- [Work item]: Reproduce the listing below in full and without alteration, apart from its pictures.

- [Supplied information]:
....

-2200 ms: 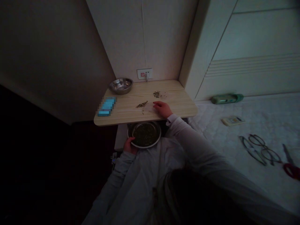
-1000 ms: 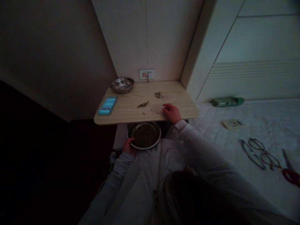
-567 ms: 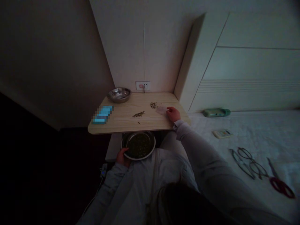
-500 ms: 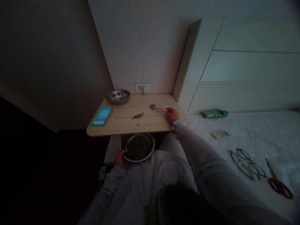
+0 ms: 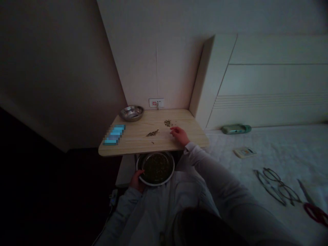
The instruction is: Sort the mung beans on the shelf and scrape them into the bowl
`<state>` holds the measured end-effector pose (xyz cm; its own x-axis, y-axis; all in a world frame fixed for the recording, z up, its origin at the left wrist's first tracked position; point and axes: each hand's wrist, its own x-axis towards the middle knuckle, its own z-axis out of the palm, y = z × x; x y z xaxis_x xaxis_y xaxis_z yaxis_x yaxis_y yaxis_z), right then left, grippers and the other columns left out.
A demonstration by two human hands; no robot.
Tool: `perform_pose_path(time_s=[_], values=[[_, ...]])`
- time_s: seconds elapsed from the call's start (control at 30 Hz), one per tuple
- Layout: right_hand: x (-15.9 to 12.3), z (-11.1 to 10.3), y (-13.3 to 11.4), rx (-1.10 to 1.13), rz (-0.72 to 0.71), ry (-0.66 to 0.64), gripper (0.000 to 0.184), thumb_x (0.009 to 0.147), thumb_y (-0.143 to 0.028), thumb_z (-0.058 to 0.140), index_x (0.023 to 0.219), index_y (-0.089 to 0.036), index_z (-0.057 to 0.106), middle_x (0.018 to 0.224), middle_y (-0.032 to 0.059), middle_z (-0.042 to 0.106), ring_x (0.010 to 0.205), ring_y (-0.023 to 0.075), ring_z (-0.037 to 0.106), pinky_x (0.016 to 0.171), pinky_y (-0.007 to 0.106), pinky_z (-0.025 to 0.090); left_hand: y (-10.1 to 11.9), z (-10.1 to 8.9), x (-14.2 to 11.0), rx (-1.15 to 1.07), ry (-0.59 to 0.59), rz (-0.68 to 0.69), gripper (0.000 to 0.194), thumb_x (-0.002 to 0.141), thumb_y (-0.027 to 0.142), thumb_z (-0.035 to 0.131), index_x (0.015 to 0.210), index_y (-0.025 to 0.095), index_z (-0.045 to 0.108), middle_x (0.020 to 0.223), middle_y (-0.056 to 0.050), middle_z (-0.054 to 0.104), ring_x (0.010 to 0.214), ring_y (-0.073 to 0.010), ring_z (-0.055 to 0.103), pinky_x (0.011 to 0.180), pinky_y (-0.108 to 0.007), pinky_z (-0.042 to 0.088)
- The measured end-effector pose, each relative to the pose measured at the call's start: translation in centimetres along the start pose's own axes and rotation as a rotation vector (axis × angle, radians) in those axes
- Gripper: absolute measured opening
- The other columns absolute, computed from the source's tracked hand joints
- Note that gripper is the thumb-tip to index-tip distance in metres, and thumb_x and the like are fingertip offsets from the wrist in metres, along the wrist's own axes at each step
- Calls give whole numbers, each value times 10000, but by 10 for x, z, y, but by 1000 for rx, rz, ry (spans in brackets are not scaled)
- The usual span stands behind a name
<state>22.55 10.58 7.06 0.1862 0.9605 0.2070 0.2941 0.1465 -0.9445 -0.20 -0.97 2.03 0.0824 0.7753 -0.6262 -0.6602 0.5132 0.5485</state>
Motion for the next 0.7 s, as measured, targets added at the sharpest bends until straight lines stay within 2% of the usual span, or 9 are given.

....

- [Completed task]:
-2200 ms: 
-1000 ms: 
-567 ms: 
-500 ms: 
+0 ms: 
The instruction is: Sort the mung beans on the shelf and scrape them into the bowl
`<state>` holds the measured end-effector pose (xyz cm; its own x-axis, y-axis; all in a world frame fixed for the recording, z up, its origin at the left wrist's first tracked position; point and axes: each hand's wrist, its own x-axis towards the middle knuckle, its own z-axis out of the palm, y = z × x; x y z xaxis_x xaxis_y xaxis_z yaxis_x yaxis_y yaxis_z), right then left, grippers and the other columns left out.
A demonstration by two human hands; no robot.
Tool: `perform_pose_path(time_s=[_], values=[[_, ...]])`
- time_s: seconds elapsed from the call's start (control at 30 Hz), one per tuple
- Layout: right_hand: x (-15.9 to 12.3), z (-11.1 to 10.3), y (-13.3 to 11.4), rx (-1.10 to 1.13), rz (-0.72 to 0.71), ry (-0.66 to 0.64), gripper (0.000 to 0.184), thumb_x (0.009 to 0.147), thumb_y (-0.143 to 0.028), thumb_z (-0.058 to 0.140), index_x (0.023 to 0.219), index_y (-0.089 to 0.036), index_z (-0.057 to 0.106), middle_x (0.018 to 0.224), middle_y (-0.032 to 0.059), middle_z (-0.042 to 0.106), ring_x (0.010 to 0.205), ring_y (-0.023 to 0.075), ring_z (-0.037 to 0.106), pinky_x (0.016 to 0.171), pinky_y (-0.007 to 0.106), pinky_z (-0.025 to 0.090); left_hand: y (-10.1 to 11.9), z (-10.1 to 8.9), x (-14.2 to 11.0), rx (-1.15 to 1.07), ry (-0.59 to 0.59), rz (-0.68 to 0.69), gripper (0.000 to 0.194), thumb_x (-0.002 to 0.141), thumb_y (-0.027 to 0.142), thumb_z (-0.035 to 0.131), index_x (0.015 to 0.210), index_y (-0.025 to 0.095), index_z (-0.045 to 0.108), middle_x (0.020 to 0.223), middle_y (-0.056 to 0.050), middle_z (-0.054 to 0.104), ring_x (0.010 to 0.214), ring_y (-0.073 to 0.010), ring_z (-0.055 to 0.103), pinky_x (0.011 to 0.180), pinky_y (-0.108 to 0.007), pinky_z (-0.042 to 0.088)
- The measured end-effector pose, each relative to the pose measured at the call's start: translation in centimetres along the start pose's own axes and rotation as a rotation vector (axis × angle, radians) in those axes
- Gripper: absolute measured opening
- The other columns absolute, computed from the source's tracked hand joints
- Note that gripper is the thumb-tip to index-tip distance in metres, and thumb_x and the like are fingertip offsets from the wrist in metres, along the wrist's own axes at each step
- Calls give whole numbers, each value times 10000, but by 10 for x, z, y, but by 1000 for rx, rz, ry (spans in brackets are not scaled)
- The usual span stands behind a name
<state>22.55 10.58 7.06 0.1862 0.9605 0.2070 0.2941 0.1465 -0.9445 -0.20 -0.97 2.03 0.0824 0.7753 -0.6262 -0.6602 0.5132 0.5485</state>
Motion for the next 0.7 s, as measured, targets added at the sharpest bends until straight lines stay within 2% of the usual span, or 9 are given.

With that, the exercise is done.